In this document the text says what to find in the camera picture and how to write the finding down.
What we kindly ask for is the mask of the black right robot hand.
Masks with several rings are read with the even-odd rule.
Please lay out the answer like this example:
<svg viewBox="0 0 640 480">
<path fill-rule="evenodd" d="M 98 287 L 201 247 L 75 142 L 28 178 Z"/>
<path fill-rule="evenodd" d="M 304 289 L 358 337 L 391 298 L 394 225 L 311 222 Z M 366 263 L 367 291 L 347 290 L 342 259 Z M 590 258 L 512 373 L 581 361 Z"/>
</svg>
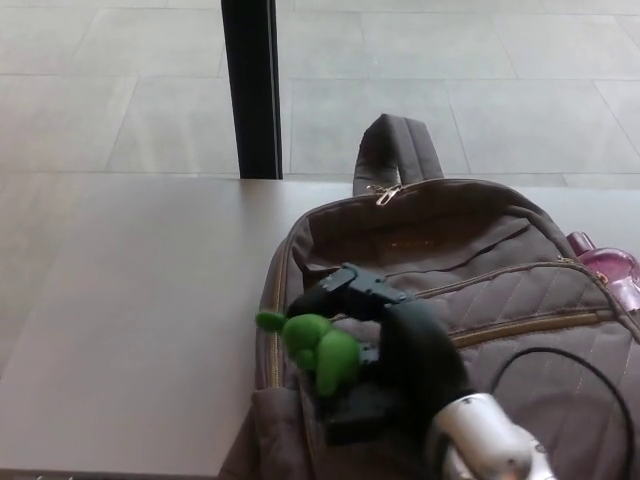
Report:
<svg viewBox="0 0 640 480">
<path fill-rule="evenodd" d="M 436 414 L 473 393 L 464 362 L 424 300 L 345 263 L 300 295 L 288 316 L 345 314 L 379 324 L 376 348 L 352 387 L 320 403 L 329 446 L 373 441 L 398 430 L 423 443 Z"/>
</svg>

ASSIGNED TASK: Retype exactly, and only, the lines above from the one where "What we kindly" occurs up to and including the one where "98 287 L 201" occurs.

EXPECTED ANSWER:
What we kindly ask for is the mask of the black right robot hand.
Masks with several rings are read with the even-odd rule.
Please lay out the answer like this example:
<svg viewBox="0 0 640 480">
<path fill-rule="evenodd" d="M 98 287 L 201 247 L 75 142 L 28 178 Z"/>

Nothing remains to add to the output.